WORK ORDER - Among the entries below, find each line with "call" and show it.

****************

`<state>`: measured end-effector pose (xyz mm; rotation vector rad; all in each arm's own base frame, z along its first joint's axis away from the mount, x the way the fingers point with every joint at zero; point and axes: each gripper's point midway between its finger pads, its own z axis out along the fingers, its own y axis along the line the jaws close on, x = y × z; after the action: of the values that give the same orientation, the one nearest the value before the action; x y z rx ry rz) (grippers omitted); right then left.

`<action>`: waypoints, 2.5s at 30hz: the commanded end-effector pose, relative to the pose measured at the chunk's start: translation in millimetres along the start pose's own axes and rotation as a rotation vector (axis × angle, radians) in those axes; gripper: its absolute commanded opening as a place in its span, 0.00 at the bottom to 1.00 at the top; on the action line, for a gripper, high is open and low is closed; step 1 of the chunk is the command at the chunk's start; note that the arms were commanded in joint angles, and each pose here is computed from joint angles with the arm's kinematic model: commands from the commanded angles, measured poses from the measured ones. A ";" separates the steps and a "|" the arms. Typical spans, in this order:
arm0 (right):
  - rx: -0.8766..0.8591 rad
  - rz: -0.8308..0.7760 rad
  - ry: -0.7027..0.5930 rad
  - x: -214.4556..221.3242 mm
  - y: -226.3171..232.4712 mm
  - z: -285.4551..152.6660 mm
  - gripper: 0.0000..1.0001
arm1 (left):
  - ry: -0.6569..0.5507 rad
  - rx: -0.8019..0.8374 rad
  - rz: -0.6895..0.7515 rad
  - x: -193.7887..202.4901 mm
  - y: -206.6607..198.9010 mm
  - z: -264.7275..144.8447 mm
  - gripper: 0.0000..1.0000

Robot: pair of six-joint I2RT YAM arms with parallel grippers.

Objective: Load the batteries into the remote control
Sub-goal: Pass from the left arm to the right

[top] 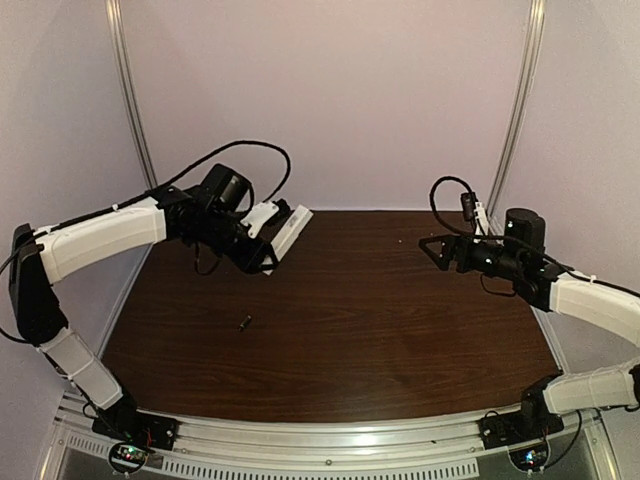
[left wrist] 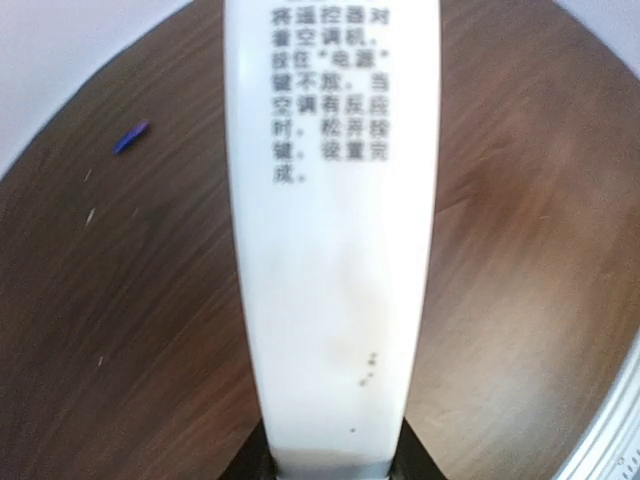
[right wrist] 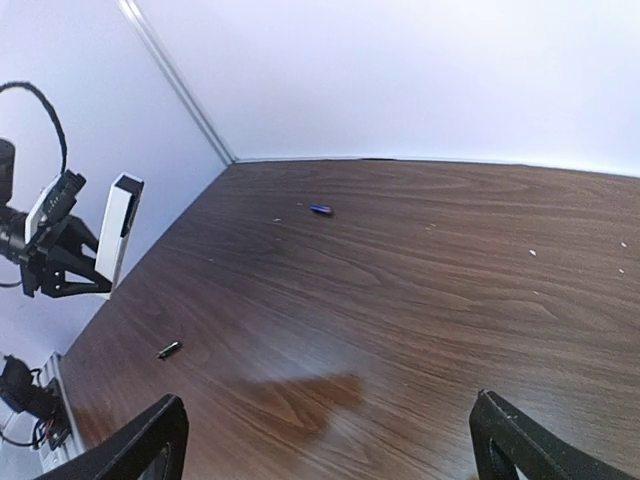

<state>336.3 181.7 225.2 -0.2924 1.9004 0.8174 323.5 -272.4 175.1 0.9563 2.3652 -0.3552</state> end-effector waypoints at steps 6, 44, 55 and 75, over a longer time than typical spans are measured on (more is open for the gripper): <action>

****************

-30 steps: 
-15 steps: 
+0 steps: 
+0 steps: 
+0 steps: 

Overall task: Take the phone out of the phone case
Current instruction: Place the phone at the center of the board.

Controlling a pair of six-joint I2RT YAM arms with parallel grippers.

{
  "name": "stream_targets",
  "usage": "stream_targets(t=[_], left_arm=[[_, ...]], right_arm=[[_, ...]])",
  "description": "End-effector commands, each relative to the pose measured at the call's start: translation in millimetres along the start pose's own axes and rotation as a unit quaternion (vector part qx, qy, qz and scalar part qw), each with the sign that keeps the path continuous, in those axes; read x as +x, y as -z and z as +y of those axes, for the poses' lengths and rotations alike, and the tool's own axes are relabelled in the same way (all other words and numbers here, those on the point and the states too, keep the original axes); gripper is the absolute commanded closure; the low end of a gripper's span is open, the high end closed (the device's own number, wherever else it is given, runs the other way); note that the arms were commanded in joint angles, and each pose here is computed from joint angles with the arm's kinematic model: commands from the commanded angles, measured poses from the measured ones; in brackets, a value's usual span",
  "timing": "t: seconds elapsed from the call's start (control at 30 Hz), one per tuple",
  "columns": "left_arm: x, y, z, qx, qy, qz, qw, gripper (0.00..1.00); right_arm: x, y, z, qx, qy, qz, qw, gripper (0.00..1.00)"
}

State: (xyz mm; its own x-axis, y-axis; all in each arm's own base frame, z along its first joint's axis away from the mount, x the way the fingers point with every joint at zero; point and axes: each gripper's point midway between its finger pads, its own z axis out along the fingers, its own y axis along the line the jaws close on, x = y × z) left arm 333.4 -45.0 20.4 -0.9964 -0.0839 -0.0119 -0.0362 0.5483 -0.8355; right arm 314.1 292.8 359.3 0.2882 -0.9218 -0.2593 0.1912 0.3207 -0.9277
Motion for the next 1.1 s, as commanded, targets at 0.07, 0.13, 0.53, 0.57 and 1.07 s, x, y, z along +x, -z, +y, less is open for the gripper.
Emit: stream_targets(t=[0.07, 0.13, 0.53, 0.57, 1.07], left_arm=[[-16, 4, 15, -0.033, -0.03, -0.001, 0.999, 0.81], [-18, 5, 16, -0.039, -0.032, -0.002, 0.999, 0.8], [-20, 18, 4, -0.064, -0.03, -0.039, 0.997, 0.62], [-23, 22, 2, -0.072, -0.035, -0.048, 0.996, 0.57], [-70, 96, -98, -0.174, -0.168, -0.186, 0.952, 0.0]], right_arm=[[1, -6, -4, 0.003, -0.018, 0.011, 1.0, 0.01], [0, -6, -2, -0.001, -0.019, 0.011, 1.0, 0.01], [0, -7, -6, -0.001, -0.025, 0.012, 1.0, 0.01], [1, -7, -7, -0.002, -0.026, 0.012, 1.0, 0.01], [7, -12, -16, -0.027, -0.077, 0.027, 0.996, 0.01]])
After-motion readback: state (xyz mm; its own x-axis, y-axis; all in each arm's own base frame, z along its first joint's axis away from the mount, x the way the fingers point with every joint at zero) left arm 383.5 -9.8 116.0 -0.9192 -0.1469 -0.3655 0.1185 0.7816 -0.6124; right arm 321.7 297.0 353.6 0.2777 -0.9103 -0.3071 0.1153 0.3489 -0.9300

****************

WRITTEN ANSWER -
  "description": "End-effector commands, each relative to the pose measured at the call's start: translation in millimetres along the start pose's own axes and rotation as a unit quaternion (vector part qx, qy, qz and scalar part qw), each with the sign that keeps the path continuous, in those axes; read x as +x, y as -z and z as +y of those axes, for the poses' lengths and rotations alike, and the tool's own axes are relabelled in the same way (all other words and numbers here, those on the point and the states too, keep the original axes); gripper is the absolute commanded closure; the low end of a gripper's span is open, the high end closed (the device's own number, wherever else it is given, runs the other way); note that the arms were commanded in joint angles, and each pose here is computed from joint angles with the arm's kinematic model: commands from the commanded angles, measured poses from the measured ones; in brackets, a value's usual span",
  "timing": "t: seconds elapsed from the call's start (control at 30 Hz), one per tuple",

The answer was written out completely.